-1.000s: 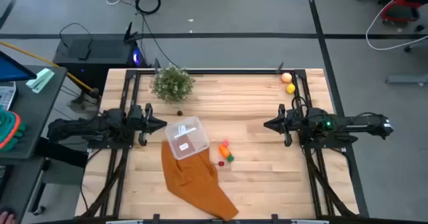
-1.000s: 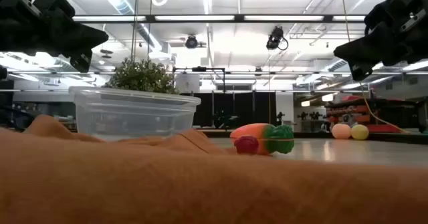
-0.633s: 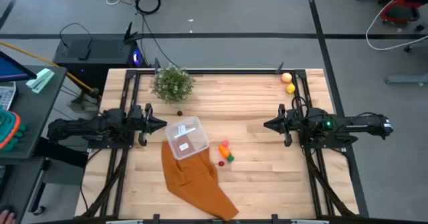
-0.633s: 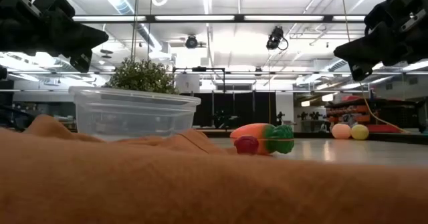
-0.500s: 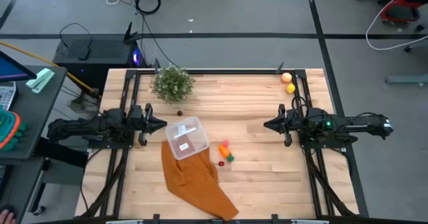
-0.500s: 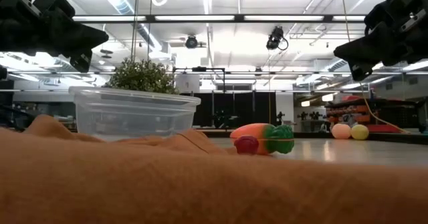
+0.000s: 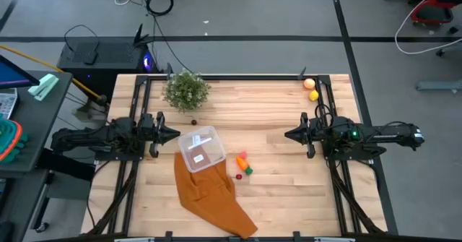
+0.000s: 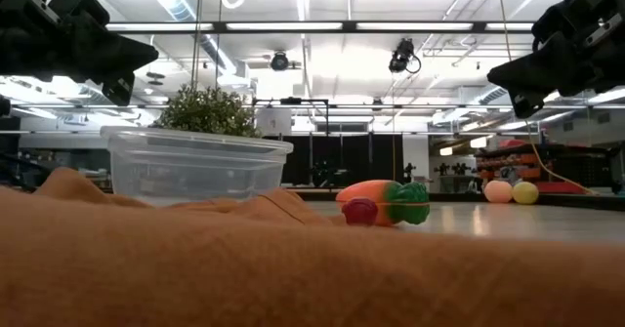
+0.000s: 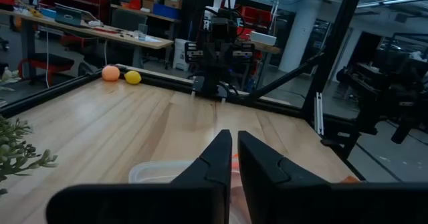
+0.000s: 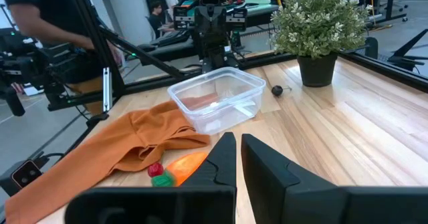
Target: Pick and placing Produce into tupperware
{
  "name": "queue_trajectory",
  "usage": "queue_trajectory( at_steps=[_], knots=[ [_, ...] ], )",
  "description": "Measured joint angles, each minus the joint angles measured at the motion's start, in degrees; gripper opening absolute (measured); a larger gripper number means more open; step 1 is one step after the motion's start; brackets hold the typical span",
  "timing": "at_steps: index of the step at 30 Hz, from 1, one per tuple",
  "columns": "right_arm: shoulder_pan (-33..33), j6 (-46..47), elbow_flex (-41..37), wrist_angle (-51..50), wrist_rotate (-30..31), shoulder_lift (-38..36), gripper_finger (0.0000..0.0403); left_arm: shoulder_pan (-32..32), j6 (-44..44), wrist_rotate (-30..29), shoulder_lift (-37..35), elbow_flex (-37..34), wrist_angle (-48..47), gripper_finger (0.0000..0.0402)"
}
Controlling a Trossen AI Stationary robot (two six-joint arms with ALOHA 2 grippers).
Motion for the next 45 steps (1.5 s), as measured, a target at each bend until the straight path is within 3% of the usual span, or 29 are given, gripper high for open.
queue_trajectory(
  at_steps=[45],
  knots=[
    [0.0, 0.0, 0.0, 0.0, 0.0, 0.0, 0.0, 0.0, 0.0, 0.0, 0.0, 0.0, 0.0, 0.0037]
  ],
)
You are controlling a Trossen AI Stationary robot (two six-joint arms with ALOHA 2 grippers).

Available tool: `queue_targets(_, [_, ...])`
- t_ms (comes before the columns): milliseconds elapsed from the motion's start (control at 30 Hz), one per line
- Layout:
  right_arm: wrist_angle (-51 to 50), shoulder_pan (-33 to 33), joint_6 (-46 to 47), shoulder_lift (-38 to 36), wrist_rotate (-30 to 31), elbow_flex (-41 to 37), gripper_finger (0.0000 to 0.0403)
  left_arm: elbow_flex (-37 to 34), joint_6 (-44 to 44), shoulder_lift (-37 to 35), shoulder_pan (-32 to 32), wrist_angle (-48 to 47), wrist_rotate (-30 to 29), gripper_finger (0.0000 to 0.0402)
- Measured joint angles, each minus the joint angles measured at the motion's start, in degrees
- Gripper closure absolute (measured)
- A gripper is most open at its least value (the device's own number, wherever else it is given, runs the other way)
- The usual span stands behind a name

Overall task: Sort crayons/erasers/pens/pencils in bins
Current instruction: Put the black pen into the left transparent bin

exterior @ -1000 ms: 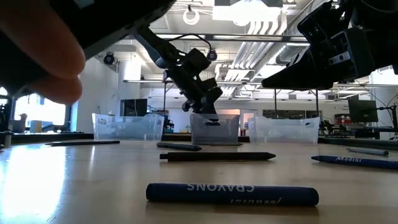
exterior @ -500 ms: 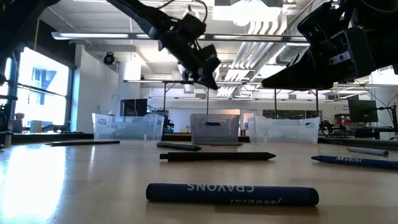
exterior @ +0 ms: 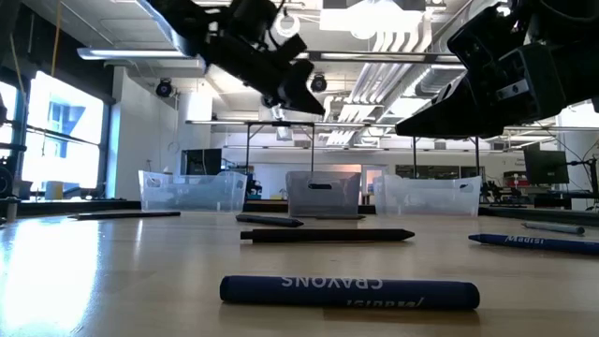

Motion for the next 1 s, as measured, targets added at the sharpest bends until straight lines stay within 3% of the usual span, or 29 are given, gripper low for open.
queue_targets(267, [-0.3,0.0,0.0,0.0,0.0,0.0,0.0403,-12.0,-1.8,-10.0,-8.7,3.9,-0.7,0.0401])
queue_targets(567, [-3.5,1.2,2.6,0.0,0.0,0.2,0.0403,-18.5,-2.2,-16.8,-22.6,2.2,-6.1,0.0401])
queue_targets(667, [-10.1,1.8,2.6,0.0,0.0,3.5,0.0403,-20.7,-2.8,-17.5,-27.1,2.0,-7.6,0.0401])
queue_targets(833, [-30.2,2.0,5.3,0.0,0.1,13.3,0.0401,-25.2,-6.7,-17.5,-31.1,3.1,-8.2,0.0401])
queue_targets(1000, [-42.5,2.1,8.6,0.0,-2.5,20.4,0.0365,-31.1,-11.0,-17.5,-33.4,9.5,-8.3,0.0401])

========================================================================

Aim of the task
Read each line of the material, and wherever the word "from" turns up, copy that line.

Answer to this problem
  "timing": "at_steps: index of the step at 30 Hz, from 1, one per tuple",
- t_ms (comes before the columns): milliseconds elapsed from the motion's start (control at 30 Hz), one per line

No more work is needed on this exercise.